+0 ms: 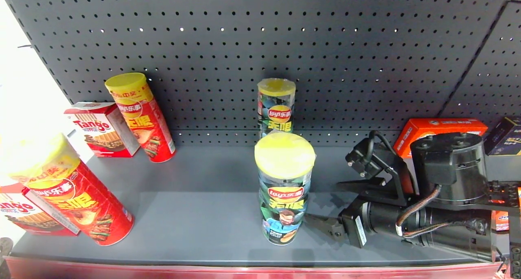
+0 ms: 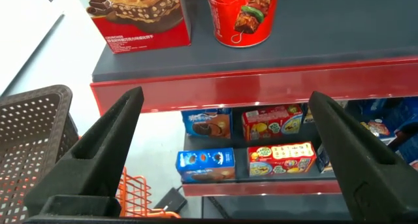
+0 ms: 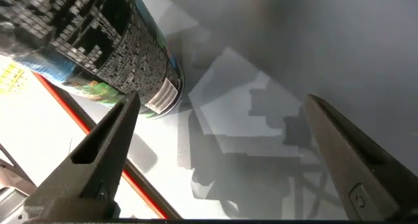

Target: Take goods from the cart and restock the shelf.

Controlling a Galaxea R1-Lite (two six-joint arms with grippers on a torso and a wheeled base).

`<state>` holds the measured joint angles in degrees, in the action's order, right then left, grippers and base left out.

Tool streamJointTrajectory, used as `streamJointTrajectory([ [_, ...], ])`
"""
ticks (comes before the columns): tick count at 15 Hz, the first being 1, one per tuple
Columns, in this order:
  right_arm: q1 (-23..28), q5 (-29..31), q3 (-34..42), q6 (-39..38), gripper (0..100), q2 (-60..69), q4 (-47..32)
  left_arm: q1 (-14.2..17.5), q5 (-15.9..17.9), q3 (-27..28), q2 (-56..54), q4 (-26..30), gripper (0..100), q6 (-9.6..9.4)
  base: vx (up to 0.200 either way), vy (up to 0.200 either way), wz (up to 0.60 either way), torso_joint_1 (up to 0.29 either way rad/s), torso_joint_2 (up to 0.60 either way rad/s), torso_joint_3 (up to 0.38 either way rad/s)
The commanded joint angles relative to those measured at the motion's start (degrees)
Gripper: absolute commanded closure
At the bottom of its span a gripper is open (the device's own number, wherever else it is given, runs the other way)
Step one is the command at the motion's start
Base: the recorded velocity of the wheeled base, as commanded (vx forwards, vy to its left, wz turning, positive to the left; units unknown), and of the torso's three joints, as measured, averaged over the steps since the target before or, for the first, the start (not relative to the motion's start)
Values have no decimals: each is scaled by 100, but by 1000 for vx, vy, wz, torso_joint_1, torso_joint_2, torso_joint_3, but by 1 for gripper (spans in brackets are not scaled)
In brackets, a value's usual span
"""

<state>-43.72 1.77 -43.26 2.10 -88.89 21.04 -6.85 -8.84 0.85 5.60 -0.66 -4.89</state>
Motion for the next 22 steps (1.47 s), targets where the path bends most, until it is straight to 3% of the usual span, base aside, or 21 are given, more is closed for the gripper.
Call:
streamJointTrajectory([
  [1, -5, -1, 11, 1, 0, -14, 5, 0, -4, 3, 12, -4, 0, 14, 0, 0, 0, 0, 0, 0],
  [5, 65, 17, 99, -8, 0, 215, 76, 0, -4, 3, 12, -4, 0, 32, 0, 0, 0, 0, 0, 0],
  [8, 821, 166, 152, -51, 0, 1137, 84, 0, -4, 3, 12, -4, 0, 32, 0, 0, 0, 0, 0, 0],
  [10, 1708, 166, 336, -69, 0, 2025, 76, 0, 5, 3, 12, -4, 0, 32, 0, 0, 0, 0, 0, 0],
  [12, 2473, 166, 811, -78, 0, 2930, 67, 0, 14, -6, 12, -4, 0, 32, 0, 0, 0, 0, 0, 0],
  [13, 3071, 184, 1426, -87, 0, 3801, 49, 0, 14, -6, 12, -4, 0, 32, 0, 0, 0, 0, 0, 0],
  [14, 3317, 342, 1909, -78, 0, 4407, 49, 0, 22, -6, 12, -4, 0, 32, 0, 0, 0, 0, 0, 0],
  [17, 3897, 685, 2947, -60, 0, 6086, -65, -9, 356, 3, 12, -4, 0, 23, 0, 0, 0, 0, 0, 0],
  [18, 3897, 685, 2947, -60, 0, 6086, -65, -9, 356, 3, 12, -4, 0, 23, 0, 0, 0, 0, 0, 0],
  [19, 4196, 614, 3421, -34, 0, 7123, -628, 0, 471, 3, 12, -4, 0, -12, 0, 0, 0, 0, 0, 0],
  [22, 4240, 597, 4010, -43, 0, 8582, -1744, 0, 260, 3, 12, -4, 0, -12, 0, 0, 0, 0, 0, 0],
])
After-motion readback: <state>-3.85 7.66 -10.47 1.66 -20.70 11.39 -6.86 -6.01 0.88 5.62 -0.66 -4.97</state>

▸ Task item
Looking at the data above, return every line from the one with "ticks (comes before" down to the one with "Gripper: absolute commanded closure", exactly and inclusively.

▸ Solved exercise
ticks (comes before the columns): tick count at 15 Hz, the first being 1, one per tuple
Columns, in this order:
  right_arm: q1 (-23..28), q5 (-29..31), q3 (-34..42), q6 (-39..38), gripper (0..100), q2 (-60..69), q4 (-47..32)
  left_arm: q1 (-14.2..17.5), q5 (-15.9..17.9), q3 (-27..28), q2 (-56..54), q4 (-26..30), gripper (0..100), q6 (-9.6..9.4)
  base: vx (up to 0.200 either way), vy (up to 0.200 either way), wz (up to 0.60 either way), torso_joint_1 (up to 0.29 either way rad/s), torso_joint_2 (up to 0.60 either way rad/s), torso_joint_3 (up to 0.38 either way rad/s)
The commanded joint angles relative to those measured at the motion's start (degrees)
Gripper: absolute commanded closure

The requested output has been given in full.